China tries to dampen fears of more big devaluations

China tried Thursday to ease fears of more big declines for the yuan as companies from global automakers to Chinese clothing exporters faced a new era of uncertain exchange rates.

There is “no basis for persistent and substantial devaluation,” said a deputy central bank governor, Zhang Xiaohui, at a news conference. Zhang said the yuan is close to “market levels” after two days of sharp declines.

By late Thursday in the U.S., the yuan was down 3 percent since Tuesday’s surprise announcement of a more flexible exchange rate. The People’s Bank of China said the change was aimed at making the tightly controlled yuan more market-oriented.

Many economists said the decline was too small to help Chinese exports due to weak global demand. But the change fueled concern the yuan might fall further, giving Chinese traders a price advantage over foreign rivals and possibly igniting a “currency war” if other governments fight back by depressing their own exchange rates.

“The impact on foreign exporters is only beginning,” said Evan Lucas, a financial market strategist for the Australian firm IG Markets, in a report.

International traders have long coped with swings by the dollar, euro and other currencies. They can hedge, or insure against unfavorable changes, by signing contracts to buy them at fixed prices on future dates. Large manufacturers also put facilities in multiple locations, allowing them to switch production to lower-cost sites as currencies fluctuate.
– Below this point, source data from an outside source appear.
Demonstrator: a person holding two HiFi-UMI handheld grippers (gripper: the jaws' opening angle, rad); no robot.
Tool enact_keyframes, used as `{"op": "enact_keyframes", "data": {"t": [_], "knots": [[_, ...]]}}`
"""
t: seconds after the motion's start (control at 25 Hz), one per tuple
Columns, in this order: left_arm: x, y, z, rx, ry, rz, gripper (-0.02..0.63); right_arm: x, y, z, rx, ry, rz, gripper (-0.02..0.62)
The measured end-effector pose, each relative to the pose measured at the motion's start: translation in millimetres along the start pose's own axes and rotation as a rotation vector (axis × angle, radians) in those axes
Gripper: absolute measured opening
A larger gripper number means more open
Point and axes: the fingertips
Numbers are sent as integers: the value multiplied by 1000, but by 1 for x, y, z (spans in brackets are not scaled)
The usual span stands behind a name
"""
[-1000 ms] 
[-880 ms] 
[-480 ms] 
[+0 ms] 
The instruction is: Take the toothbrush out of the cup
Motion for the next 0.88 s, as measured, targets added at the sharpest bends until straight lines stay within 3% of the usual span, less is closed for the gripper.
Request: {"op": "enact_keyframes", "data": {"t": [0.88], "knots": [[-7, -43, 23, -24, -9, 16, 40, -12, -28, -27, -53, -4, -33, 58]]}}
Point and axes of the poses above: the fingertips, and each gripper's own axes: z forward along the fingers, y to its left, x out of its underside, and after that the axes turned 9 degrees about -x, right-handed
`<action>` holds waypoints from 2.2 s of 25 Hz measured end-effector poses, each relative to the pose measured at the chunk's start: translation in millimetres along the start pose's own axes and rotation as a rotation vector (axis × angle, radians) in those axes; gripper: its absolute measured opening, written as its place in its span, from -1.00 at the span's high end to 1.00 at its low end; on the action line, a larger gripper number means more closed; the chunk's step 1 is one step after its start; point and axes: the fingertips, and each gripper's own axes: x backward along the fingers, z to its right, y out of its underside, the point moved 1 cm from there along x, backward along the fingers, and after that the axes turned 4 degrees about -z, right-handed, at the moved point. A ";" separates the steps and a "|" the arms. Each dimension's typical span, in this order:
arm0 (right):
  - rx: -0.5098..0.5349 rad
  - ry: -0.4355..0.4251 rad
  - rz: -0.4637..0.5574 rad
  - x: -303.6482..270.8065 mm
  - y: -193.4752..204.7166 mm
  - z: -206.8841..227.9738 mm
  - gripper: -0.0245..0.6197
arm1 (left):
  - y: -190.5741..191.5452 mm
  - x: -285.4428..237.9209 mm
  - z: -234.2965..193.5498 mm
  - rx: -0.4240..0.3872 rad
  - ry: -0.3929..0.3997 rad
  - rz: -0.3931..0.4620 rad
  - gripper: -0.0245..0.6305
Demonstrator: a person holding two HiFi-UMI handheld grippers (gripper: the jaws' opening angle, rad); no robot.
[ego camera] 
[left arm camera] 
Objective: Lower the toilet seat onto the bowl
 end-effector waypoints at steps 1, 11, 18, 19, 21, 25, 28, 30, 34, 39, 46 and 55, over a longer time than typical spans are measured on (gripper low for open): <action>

On a larger scale, however, more flexibility could end the yuan’s status as a stable anchor among currencies of developing countries, said Rajiv Biswas, chief Asia economist for IHS.

If it leads to more devaluations, “it could increase uncertainty and turmoil in global currency markets,” said Biswas in an email.

At the news conference, the central bank’s chief deputy governor rejected suggestions Beijing planned to depreciate the yuan by up to 10 percent to help exporters.

“This is sheer nonsense. It is totally unfounded,” said the official, Yi Gang.

Financial markets responded to the central bank comments by boosting the yuan. The currency was down 0.8 percent at midmorning Thursday but after the news conference that narrowed to a 0.2 percent decline compared with Wednesday’s closing price.

“This should pour cold water on claims that the PBOC is trying to devalue the currency in order to shore up exports,” said Julian Evans-Pritchard of Capital Economics in a report. “A larger-scale weakening of the renminbi [yuan] looks increasingly unlikely.”

The global implications of a more flexible yuan are magnified by China’s status as the world’s No. 2 economy and biggest exporter, the top trading partner for most of Asian neighbors and also a competitor with Japan, Korea, Thailand and others in foreign markets for steel, shoes, toys and other goods.